You would think that federal safety regulators would have broad powers to order the recall of products they find dangerous or even deadly.
You would be wrong.
Agencies such as the Consumer Product Safety Commission and the National Highway Traffic Safety Administration typically can only request — not demand — that companies order a recall when problems arise. If the company says no, the safety watchdogs have to file lawsuits to force a recall, a step they are loath to take, according to experts.
“You do see a lot of companies recognize that it is in their interest to do a recall. But there are a lot of times companies don’t do a recall, and you have a fight that largely takes place outside the public eye,” said William Wallace, manager of safety policy for Consumer Reports.
The relative toothlessness of the regulators’ power was on full display over the past month in the case of Peloton treadmills.
The CPSC came out with a graphic video showing a young child getting his arms trapped under the treadmill when a slightly older child was playing on the track. While that child wasn’t injured, according to the agency, it confirmed one child’s death and 70 other reports of injuries. And it issued an “urgent warning” for people with young children or pets to top using the treadmills.
Peloton confirmed the child’s death, but initially refused to order a recall. It took nearly three weeks for the company, which estimates the recall will cost it about $165 million in lost sales, to essentially be shamed into action. Its CEO apologized this week for delaying the recall.
The nation’s consumer laws are written to protect the companies as much as the public, according to safety experts, and they include limits on what safety investigators can say publicly about products they deem dangerous.
When the CPSC announced the problem with Peloton’s treadmill, it was required by federal law to publicly include the company’s view that the agency’s warning was “inaccurate and misleading,” and that the treadmills could be safely used by the public — undercutting the commission’s own initial warning. What’s more, a company can sue if an agency makes public its request for a recall.
“The companies have a lot of leverage,” said Ed Mierzwinski. senior director for federal consumer programs for US Public Interest Research Group. “If a company continues to refuse, it could take years and cost the agency a lot of money to go to court and force a recall.

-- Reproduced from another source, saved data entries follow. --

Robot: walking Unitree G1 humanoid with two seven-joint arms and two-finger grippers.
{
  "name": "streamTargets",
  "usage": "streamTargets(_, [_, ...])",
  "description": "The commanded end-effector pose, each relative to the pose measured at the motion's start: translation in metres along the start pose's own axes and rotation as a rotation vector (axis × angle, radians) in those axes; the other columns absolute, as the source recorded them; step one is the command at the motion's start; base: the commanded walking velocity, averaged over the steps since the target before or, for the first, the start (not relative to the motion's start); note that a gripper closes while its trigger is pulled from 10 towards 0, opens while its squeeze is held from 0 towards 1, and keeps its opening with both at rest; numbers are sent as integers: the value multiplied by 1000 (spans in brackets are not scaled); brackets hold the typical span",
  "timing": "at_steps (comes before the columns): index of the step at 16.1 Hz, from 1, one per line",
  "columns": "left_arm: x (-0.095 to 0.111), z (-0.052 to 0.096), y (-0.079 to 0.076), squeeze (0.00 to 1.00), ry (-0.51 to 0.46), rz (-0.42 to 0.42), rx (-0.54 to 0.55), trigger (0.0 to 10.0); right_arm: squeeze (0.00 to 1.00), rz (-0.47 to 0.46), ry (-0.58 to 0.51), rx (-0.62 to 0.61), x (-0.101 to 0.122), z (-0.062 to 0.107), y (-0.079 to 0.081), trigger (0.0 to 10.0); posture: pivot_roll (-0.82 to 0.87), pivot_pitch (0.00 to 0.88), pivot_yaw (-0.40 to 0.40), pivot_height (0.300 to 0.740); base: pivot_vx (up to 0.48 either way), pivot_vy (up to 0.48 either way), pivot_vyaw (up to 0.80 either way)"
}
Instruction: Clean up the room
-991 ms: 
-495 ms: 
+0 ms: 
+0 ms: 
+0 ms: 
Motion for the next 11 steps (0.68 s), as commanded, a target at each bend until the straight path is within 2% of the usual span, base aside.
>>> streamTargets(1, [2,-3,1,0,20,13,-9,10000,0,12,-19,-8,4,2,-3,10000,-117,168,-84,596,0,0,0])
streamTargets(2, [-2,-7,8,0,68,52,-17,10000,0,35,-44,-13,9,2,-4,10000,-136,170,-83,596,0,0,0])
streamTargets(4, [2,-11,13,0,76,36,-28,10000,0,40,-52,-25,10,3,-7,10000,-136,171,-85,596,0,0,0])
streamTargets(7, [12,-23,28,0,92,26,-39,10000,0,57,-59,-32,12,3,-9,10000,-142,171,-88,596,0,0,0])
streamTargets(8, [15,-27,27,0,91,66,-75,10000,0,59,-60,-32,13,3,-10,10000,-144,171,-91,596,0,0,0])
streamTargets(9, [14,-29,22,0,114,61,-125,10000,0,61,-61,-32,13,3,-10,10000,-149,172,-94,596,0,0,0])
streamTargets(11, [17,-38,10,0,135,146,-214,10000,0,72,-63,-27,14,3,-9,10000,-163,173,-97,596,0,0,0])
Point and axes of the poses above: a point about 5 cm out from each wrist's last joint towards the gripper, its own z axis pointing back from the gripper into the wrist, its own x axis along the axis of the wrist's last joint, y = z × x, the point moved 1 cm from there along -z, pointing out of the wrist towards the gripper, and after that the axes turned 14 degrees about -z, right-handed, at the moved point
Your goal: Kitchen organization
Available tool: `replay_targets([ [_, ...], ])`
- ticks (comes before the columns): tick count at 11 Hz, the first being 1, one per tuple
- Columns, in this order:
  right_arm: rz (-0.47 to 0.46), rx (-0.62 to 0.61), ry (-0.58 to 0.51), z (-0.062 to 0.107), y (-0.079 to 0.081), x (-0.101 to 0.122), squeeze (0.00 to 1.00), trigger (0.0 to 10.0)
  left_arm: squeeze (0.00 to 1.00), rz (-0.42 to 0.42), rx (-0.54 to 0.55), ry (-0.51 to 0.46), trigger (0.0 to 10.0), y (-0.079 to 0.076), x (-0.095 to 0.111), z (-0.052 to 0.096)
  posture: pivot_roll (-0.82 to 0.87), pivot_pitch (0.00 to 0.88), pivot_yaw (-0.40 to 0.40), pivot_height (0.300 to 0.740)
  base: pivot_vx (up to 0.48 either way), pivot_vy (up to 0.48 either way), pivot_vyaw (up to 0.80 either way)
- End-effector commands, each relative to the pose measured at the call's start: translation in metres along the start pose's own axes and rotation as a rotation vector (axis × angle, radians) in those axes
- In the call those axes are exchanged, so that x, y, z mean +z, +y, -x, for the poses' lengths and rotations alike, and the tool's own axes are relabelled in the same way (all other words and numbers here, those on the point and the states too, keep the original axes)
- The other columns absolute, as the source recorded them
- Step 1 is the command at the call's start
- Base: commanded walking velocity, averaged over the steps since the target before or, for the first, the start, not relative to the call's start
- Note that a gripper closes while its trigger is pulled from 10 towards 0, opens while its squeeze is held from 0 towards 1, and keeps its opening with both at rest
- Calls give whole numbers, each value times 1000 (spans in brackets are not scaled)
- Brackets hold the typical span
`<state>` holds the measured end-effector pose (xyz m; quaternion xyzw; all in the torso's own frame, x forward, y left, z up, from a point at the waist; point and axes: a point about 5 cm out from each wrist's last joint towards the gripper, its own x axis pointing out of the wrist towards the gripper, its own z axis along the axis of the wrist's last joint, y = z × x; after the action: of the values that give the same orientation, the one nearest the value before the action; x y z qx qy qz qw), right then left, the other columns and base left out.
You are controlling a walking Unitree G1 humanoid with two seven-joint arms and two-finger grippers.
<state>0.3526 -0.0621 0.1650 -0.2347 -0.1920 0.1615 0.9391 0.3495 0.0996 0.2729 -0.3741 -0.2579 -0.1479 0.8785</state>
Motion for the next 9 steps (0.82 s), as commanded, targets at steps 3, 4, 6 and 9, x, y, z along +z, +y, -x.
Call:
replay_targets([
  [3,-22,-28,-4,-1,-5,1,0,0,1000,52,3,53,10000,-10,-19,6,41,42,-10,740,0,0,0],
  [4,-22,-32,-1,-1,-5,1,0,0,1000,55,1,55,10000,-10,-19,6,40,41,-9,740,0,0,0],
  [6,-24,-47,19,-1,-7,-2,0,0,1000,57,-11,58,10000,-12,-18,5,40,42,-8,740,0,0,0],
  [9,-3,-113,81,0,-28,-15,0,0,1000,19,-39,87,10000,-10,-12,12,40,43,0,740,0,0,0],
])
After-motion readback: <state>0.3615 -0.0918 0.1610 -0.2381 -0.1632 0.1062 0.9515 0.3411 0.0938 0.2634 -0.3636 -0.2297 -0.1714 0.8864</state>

They don’t have the money or people to do that.”
Calls to give safety agencies greater powers
Bob Adler, the CPSC’s new acting director, agrees with the safety experts that his agency needs more powers, more resources and the removal of the limits on what it can say publicly.
“The CPSC faces a nearly insurmountable hurdle each and every time the agency wants to warn the public about a hazardous product,” he said when announcing the Peloton recall. “It is plain to see how bad it is for consumers that we are so limited in how we can protect them.”
There is legislation, sponsored by Representatives Jan Schakowsky and Bobby Rush of Illinois and Senator Richard Blumenthal of Connecticut to change the law.
“It’s critically important for Congress to step in to make the agencies more powerful, to make sure that hazardous cars and household products are taken off the market quickly,” said Wallace.
Recalls can take years, even with multiple deaths
It took years to recall 4.7 million Fisher-Price Rock ‘n Play Sleepers, even though the CPSC records showed more than 30 infant deaths were tied to the product. The recall happened in April 2019, only after Consumer Reports revealed the deaths.
Recalls can be costly
The recalls also can be costly, giving the companies an incentive to fight government action.
In the last six months, General Motors (GM) and Ford (F) were forced by NHTSA to recall a combined 10 million vehicles with Takata airbags that the agency ruled posed a hazard of exploding and killing, blinding or otherwise maiming those in both front seats. The recalls will cost GM $1.2 billion and Ford (F) $610 million.
The only reason NHTSA even had the authority in that case was because it previously reached a settlement with Takata in 2015 on a broader Takata recall, the largest in automotive history and one which bankrupted the airbag maker. The automakers had argued their testing showed these airbags were different enough from the ones that caused deaths to negate the need for a recall. NHTSA rejected that analysis.
In other cases when NHTSA and an automaker disagree on a recall, such as the case of the Jeep gas tanks that the agency said posed a fire hazard in a rear-end accident, NHTSA can only “request” a recall. In that case, Fiat Chyrsler initially fought the request for the recall.
Public pressure can force recall
But both the Jeep and Peloton cases illustrate how bad publicity can eventually force a company to change its position. Fiat Chrysler eventually gave in and recalled 2.7 million Jeeps. Peloton CEO John Foley was forced to admit the company was wrong to fight the recall request.
“We feel like we have some work to do to get back on the right side of the line with trust and safety,” he said Thursday, the day after agreeing to the “voluntary” recall.
Wallace and Mierzwinski both are encouraged that CPSC, under new acting chairman Adler, is more willing to speak publicly.
“The agency has been reluctant to come out with warnings like this because it wanted to avoid court fights,” said Wallace. “This has been a sea change at the agency in recent months in which we’ve seen more public warnings.